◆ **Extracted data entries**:
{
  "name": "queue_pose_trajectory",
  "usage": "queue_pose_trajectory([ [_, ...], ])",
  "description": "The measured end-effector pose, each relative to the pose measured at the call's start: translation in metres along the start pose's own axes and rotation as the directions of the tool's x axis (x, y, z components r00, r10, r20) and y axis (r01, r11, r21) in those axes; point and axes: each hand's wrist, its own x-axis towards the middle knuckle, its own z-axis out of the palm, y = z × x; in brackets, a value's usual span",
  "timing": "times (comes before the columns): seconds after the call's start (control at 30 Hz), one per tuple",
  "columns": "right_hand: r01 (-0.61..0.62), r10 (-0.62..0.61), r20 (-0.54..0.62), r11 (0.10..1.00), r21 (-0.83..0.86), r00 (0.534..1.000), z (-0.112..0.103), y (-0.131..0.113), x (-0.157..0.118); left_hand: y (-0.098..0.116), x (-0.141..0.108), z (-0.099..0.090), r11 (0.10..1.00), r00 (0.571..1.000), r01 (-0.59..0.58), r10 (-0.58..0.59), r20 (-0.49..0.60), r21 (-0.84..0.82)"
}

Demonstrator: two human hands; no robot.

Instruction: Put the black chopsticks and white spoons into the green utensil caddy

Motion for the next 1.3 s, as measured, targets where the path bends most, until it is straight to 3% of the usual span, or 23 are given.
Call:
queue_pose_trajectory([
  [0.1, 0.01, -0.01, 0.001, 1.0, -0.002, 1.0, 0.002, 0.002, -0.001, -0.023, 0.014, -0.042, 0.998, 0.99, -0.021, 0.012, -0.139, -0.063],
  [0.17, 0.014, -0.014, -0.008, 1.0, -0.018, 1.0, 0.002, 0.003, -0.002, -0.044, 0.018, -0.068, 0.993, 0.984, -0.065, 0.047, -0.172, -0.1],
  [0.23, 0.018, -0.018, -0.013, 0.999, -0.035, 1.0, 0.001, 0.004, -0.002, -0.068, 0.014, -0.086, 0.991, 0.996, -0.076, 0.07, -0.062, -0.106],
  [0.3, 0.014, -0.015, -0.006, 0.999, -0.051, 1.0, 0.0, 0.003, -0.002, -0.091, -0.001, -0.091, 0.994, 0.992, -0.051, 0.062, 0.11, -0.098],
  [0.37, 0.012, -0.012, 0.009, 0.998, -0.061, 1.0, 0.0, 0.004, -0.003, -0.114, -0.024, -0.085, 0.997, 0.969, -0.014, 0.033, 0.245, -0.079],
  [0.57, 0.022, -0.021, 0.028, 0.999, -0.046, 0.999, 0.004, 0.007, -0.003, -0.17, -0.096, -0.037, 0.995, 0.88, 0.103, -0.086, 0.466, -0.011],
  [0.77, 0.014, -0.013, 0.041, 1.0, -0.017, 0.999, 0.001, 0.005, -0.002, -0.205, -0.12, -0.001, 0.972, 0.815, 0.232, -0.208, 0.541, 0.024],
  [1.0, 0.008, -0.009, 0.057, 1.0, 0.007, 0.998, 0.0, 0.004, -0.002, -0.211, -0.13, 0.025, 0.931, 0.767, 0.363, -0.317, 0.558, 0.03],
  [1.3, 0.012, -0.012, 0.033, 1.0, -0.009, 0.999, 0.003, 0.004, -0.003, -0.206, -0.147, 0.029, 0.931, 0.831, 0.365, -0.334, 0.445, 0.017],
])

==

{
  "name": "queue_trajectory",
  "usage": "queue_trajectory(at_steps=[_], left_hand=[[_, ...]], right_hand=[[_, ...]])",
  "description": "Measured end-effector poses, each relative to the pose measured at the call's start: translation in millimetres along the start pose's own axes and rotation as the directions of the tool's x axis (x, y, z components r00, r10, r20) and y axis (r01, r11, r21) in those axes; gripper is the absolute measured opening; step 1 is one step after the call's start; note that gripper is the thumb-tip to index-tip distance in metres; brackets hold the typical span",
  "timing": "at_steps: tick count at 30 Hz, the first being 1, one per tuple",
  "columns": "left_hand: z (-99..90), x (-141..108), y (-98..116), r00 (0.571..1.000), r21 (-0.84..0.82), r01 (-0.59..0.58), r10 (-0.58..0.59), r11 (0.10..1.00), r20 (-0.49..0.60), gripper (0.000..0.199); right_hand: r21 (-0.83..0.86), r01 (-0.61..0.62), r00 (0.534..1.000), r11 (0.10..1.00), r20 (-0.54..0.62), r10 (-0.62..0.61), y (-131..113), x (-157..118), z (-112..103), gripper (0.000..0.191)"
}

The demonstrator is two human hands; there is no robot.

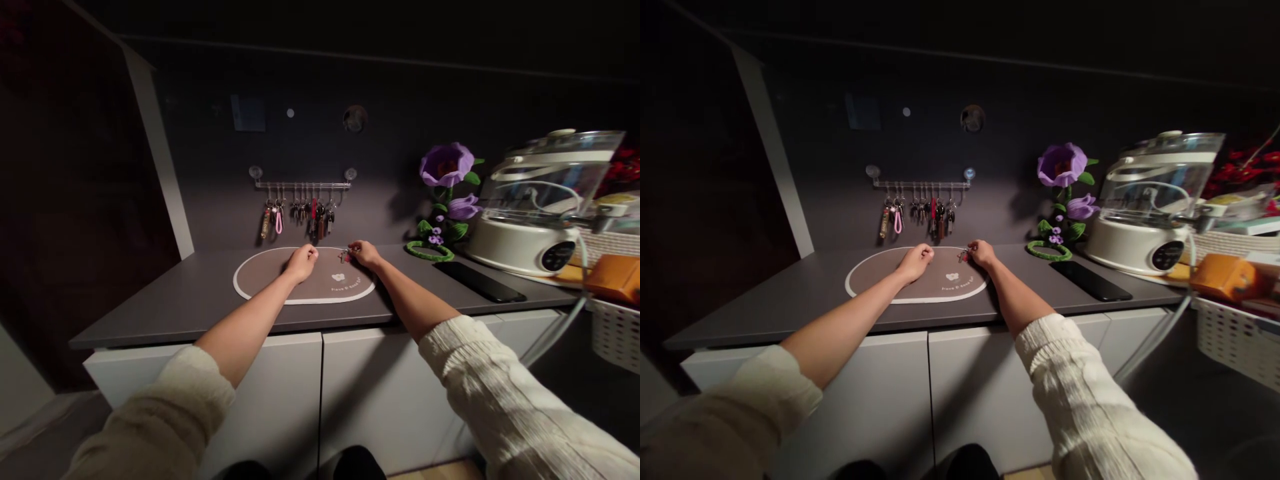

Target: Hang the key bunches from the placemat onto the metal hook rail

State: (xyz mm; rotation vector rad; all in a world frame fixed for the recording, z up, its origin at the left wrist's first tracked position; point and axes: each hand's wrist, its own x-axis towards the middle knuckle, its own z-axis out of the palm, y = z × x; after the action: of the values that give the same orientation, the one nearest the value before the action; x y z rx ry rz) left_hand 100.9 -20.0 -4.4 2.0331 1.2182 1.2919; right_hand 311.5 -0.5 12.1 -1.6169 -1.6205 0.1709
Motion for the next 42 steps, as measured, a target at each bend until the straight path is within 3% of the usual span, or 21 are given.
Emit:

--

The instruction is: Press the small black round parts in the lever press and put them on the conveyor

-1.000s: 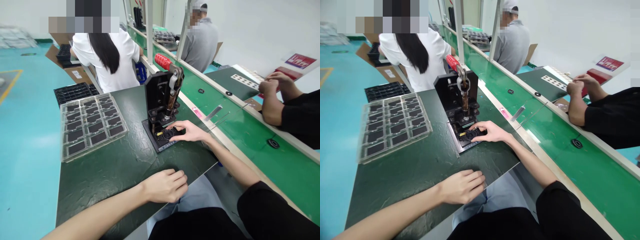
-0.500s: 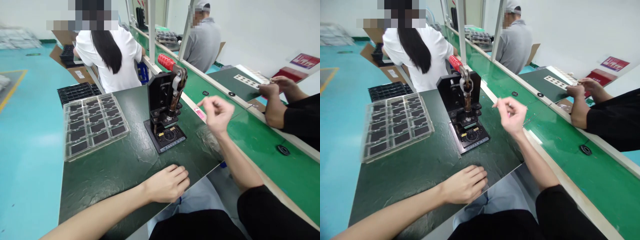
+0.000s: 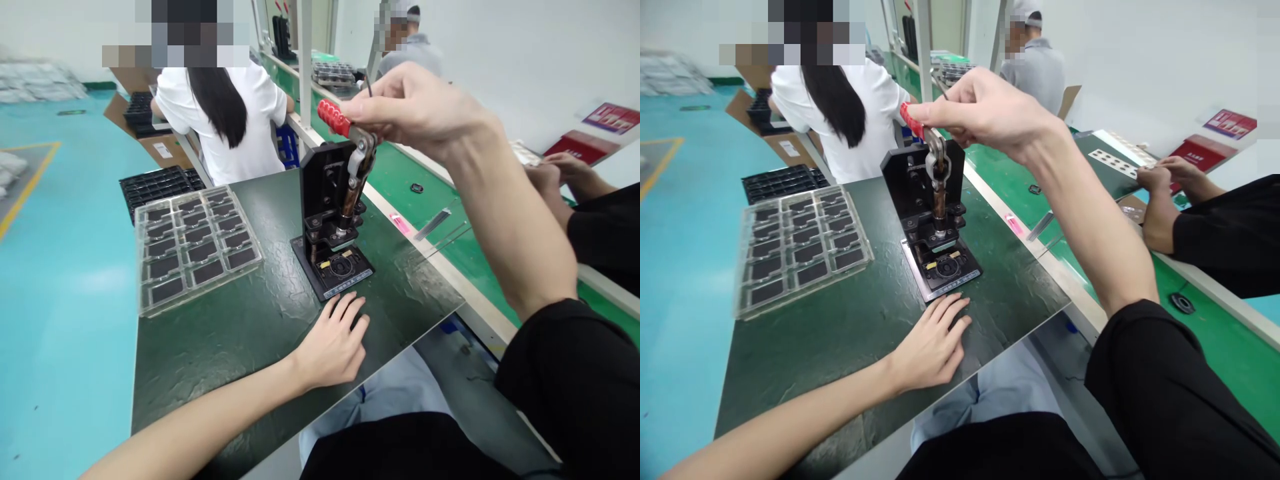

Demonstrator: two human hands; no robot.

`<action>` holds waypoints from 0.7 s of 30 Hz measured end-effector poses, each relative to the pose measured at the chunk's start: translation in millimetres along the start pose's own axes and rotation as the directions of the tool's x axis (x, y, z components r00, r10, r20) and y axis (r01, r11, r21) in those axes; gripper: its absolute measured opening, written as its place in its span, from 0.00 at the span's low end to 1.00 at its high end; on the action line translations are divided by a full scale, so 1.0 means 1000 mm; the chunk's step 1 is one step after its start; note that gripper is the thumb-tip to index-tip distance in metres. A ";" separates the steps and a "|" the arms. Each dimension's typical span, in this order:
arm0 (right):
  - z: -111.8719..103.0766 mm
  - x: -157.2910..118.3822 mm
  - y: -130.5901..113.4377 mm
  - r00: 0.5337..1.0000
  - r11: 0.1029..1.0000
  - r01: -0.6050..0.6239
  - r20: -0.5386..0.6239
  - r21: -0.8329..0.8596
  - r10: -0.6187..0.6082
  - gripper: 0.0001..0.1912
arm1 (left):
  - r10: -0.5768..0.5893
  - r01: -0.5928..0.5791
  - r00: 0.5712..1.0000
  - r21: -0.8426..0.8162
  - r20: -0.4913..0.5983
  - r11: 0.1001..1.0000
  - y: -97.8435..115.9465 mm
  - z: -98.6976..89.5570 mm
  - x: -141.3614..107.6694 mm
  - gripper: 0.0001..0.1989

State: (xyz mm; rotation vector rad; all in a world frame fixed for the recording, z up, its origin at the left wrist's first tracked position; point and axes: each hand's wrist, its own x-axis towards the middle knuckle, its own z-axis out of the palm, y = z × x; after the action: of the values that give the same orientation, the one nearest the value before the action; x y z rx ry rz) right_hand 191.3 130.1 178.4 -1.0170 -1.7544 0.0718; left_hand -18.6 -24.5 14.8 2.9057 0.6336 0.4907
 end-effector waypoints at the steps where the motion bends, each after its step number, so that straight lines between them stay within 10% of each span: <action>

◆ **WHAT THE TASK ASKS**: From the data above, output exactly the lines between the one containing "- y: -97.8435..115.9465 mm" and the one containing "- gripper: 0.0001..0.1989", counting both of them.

◆ **SOLUTION FOR THIS TASK**:
  - y: -97.8435..115.9465 mm
  - z: -98.6976..89.5570 mm
  - x: -141.3614..107.6694 mm
  - gripper: 0.0001..0.1989

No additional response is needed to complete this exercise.